__Exercise prompt__. Can you pull out each line of the data below that includes the word "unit"?

╔══

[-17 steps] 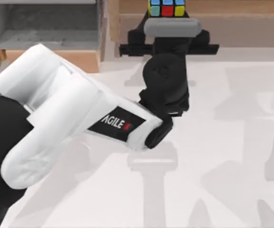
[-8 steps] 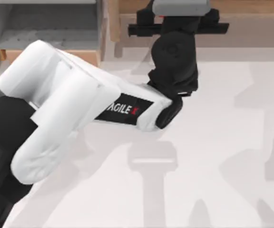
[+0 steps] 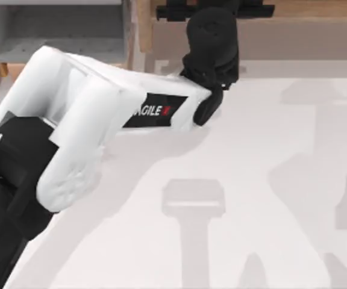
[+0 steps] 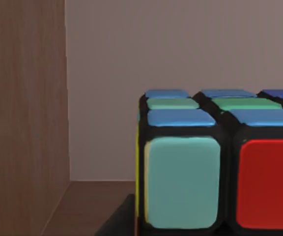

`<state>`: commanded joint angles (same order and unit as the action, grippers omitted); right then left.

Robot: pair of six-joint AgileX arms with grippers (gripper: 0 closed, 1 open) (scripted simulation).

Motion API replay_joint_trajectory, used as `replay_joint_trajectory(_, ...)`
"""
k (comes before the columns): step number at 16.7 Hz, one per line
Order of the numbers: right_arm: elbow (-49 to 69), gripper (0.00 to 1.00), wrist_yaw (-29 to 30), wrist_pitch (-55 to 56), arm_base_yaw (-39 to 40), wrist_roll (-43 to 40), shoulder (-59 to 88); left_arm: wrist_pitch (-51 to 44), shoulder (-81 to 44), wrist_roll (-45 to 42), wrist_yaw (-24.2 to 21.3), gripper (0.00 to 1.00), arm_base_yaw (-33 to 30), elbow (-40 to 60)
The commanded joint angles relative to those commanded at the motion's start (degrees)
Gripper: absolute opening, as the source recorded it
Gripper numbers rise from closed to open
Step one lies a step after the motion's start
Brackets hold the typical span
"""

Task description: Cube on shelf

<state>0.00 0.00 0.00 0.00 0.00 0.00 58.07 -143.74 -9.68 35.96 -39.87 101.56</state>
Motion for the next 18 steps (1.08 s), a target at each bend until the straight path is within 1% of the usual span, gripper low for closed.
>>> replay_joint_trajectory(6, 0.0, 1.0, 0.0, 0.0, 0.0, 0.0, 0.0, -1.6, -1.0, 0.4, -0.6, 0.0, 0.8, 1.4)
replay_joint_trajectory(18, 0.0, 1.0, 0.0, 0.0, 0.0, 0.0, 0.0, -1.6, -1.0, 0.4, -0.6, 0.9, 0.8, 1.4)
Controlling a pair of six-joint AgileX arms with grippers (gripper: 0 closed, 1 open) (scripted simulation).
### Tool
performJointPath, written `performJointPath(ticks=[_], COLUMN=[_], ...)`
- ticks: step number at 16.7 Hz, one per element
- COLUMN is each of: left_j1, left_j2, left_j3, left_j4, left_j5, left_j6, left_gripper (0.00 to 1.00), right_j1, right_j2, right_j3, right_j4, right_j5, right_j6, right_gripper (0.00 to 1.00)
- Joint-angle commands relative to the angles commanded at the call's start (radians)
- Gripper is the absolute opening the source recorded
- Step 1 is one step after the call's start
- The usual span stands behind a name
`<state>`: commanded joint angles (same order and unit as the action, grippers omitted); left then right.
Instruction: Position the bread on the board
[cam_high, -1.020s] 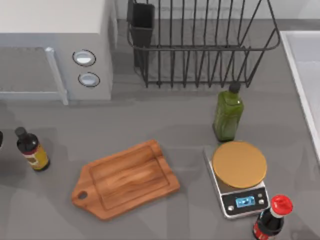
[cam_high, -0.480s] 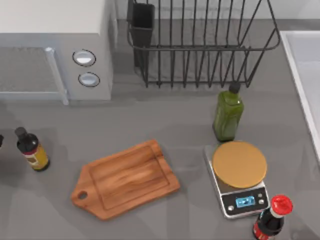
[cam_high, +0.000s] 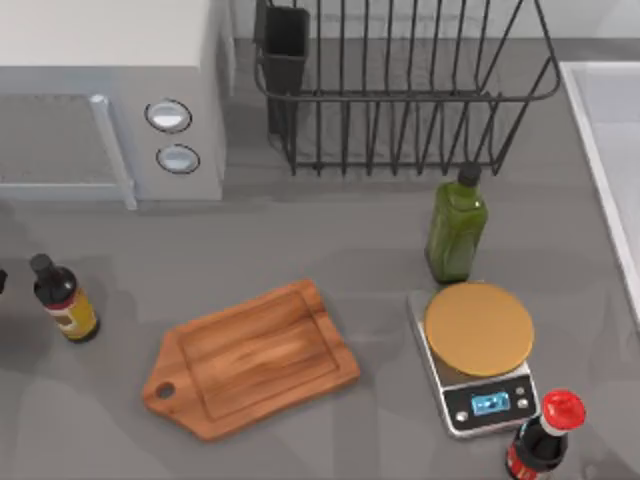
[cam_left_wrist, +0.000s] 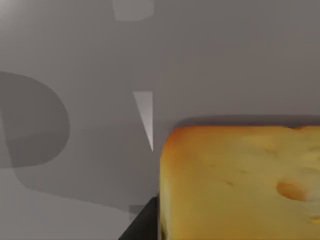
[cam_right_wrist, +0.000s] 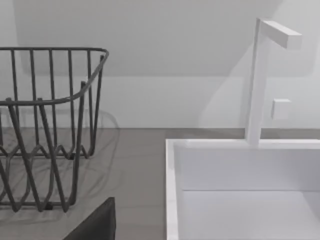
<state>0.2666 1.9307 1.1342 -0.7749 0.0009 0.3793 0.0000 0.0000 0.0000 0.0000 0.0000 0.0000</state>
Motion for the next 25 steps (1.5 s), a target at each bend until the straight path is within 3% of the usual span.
performJointPath(ticks=[4, 8, 13, 25], left_j1=[0.007, 0.006, 0.000, -0.025], left_j2=[-0.012, -0.028, -0.108, -0.171], left_j3=[0.005, 0.024, 0.164, 0.252], left_j4=[-0.035, -0.195, -0.343, -0.394], left_j5=[-0.006, -0.015, -0.010, 0.001], left_j6=[0.007, 0.028, 0.018, -0.062], left_gripper=[0.00, 0.00, 0.00, 0.00], right_j1=[0.000, 0.000, 0.000, 0.000], right_j2=[0.000, 0.000, 0.000, 0.000], right_j3=[0.000, 0.000, 0.000, 0.000], right_j4=[0.000, 0.000, 0.000, 0.000], right_j5=[0.000, 0.000, 0.000, 0.000], right_j6=[0.000, 0.000, 0.000, 0.000], right_gripper=[1.00, 1.00, 1.00, 1.00])
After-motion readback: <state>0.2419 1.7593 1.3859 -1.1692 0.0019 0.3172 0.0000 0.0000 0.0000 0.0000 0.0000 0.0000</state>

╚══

__Finished task__.
`<state>`: commanded joint angles (same order and unit as the action, grippers omitted); right then left.
`<state>`: commanded joint angles (same order and unit as the action, grippers omitted); left then right.

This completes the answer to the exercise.